_DIRECTIONS FOR THIS TASK_. Look through the entries below for the string "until", and copy each line where it is found.

_EXTRACTED DATA_.

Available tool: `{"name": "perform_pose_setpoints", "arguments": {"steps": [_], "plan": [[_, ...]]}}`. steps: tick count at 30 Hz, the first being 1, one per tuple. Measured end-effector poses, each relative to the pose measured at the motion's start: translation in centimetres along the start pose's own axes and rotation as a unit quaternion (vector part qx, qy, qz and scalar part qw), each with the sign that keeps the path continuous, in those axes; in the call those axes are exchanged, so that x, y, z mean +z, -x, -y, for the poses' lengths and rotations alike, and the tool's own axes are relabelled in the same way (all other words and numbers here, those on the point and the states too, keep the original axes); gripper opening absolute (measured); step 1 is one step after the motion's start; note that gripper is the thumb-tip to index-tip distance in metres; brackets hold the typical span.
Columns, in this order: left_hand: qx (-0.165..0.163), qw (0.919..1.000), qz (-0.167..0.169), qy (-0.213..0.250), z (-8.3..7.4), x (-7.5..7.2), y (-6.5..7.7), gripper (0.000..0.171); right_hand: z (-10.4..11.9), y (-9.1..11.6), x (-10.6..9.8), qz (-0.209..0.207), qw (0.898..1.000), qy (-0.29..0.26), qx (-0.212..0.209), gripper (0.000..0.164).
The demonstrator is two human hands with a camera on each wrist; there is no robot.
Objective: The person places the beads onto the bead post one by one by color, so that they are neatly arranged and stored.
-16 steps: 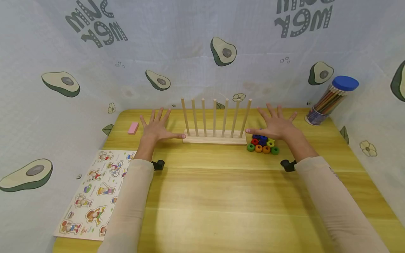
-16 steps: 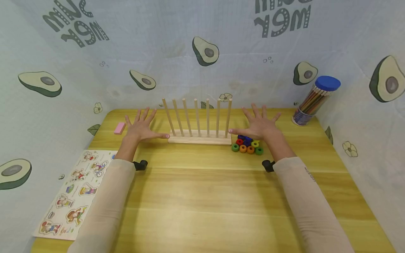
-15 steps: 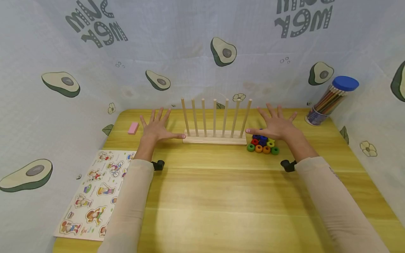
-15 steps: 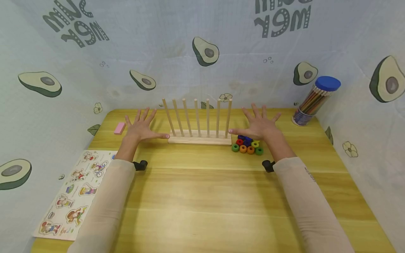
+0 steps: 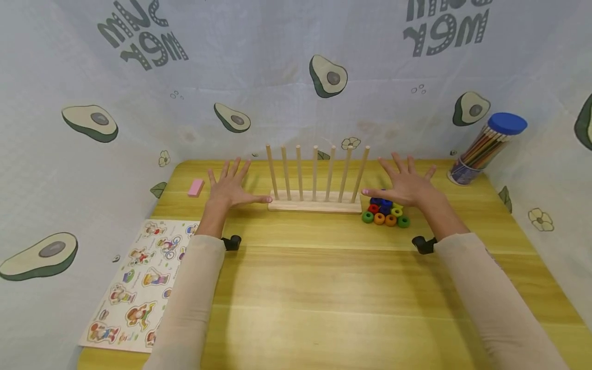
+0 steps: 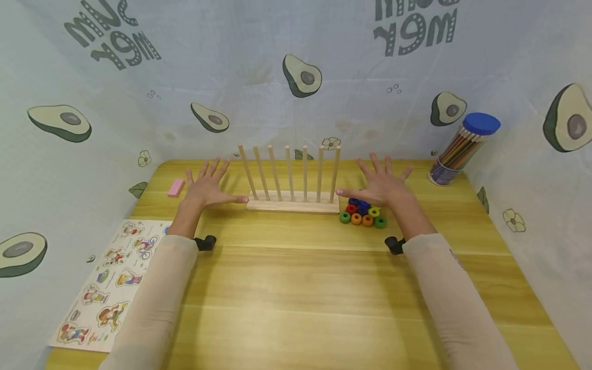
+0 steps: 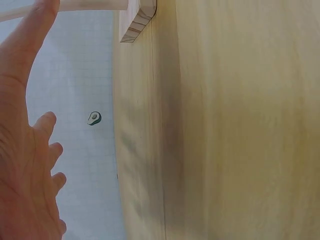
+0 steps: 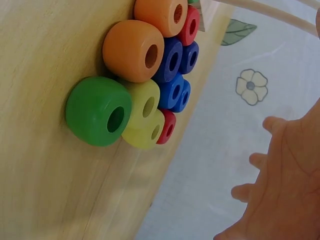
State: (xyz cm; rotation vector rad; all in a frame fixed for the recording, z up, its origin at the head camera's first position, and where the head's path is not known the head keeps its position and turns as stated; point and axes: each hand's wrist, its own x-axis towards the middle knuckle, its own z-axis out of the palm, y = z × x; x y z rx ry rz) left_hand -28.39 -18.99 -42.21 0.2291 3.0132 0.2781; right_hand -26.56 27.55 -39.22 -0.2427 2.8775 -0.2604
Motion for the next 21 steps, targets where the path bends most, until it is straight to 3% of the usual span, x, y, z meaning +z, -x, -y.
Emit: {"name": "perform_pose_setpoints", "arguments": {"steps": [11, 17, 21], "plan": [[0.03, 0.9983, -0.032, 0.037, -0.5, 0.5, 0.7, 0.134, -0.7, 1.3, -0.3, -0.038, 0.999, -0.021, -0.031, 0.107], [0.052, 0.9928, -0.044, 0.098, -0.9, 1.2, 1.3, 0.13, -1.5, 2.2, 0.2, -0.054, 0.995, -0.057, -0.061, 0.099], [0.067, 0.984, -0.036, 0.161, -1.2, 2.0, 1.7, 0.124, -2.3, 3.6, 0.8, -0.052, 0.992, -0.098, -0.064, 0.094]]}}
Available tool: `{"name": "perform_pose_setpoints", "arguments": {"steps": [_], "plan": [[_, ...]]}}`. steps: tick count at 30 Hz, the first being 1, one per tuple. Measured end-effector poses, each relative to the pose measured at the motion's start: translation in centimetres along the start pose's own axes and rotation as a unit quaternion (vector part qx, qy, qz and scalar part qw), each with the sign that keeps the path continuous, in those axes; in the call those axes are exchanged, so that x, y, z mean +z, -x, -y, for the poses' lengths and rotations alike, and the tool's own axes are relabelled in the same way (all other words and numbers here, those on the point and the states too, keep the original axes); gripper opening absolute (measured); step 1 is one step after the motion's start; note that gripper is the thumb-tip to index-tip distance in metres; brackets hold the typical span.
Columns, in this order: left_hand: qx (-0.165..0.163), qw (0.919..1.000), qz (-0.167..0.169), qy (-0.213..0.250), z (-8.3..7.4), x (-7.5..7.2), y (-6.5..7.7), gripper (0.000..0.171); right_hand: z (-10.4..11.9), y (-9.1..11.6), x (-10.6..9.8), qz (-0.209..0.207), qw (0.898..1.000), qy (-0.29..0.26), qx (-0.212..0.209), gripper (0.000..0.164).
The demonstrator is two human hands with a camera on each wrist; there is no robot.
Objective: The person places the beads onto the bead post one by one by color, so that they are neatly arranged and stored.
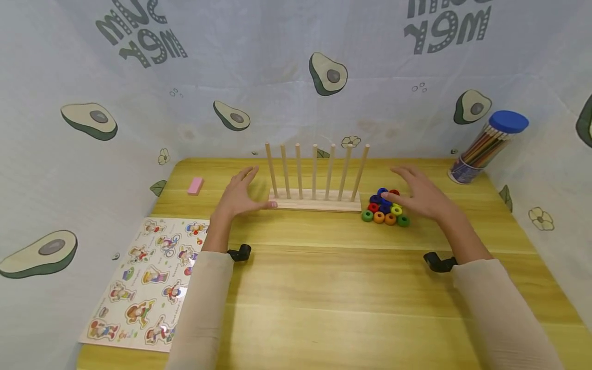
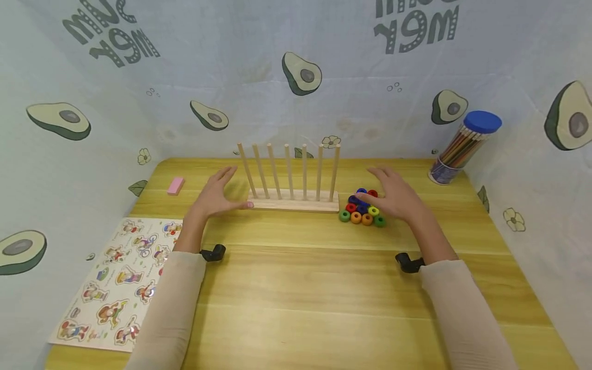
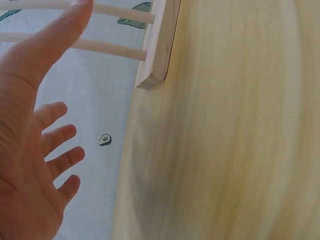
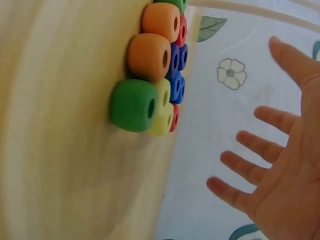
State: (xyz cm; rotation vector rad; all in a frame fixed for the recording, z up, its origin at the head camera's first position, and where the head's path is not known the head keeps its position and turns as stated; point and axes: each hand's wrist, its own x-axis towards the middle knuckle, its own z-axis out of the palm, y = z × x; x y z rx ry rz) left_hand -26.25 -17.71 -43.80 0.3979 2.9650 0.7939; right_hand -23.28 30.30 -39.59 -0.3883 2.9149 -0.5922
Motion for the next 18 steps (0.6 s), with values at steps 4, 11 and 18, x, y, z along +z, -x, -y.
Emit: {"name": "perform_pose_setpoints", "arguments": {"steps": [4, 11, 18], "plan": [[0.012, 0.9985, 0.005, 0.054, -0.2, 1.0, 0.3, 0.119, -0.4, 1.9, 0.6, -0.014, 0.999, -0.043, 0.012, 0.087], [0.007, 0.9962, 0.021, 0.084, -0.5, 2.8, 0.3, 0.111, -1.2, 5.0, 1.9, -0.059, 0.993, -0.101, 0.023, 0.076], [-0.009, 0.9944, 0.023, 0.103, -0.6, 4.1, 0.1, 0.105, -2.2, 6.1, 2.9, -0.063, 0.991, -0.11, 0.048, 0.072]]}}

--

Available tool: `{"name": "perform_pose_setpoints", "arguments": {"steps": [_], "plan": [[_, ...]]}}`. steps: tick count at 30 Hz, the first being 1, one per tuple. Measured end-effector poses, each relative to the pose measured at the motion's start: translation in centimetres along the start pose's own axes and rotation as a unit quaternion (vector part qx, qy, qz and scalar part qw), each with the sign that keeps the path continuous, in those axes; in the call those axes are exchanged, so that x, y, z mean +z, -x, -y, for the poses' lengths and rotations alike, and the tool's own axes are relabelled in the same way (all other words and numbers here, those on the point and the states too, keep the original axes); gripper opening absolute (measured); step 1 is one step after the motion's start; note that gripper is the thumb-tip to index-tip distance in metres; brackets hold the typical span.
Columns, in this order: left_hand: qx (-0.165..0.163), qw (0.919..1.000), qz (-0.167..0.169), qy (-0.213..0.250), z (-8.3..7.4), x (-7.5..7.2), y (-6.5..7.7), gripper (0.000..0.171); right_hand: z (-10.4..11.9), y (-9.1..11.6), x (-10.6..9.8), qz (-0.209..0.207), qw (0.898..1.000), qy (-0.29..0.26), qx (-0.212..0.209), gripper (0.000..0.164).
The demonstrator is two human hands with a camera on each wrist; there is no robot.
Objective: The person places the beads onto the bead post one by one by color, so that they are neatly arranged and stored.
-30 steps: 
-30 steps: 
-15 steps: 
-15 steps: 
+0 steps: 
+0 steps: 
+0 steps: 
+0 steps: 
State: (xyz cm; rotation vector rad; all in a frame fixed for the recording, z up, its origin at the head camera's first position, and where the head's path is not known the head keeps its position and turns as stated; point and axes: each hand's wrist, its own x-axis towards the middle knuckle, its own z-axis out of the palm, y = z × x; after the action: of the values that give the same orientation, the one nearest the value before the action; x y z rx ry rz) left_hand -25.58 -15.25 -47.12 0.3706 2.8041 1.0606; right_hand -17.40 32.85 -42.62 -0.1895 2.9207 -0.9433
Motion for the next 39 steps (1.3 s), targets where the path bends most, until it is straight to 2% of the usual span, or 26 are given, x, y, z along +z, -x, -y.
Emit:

_OUTPUT OF THE EXERCISE_.
Motion for the next 21 steps, targets where the path bends most, until it is straight to 3% of the usual span, x, y, z meaning +z, -x, -y.
Motion for the next 39 steps (1.3 s), targets where the path bends most, until it is straight to 2% of the usual span, or 26 are given, x, y, z along +z, -x, -y.

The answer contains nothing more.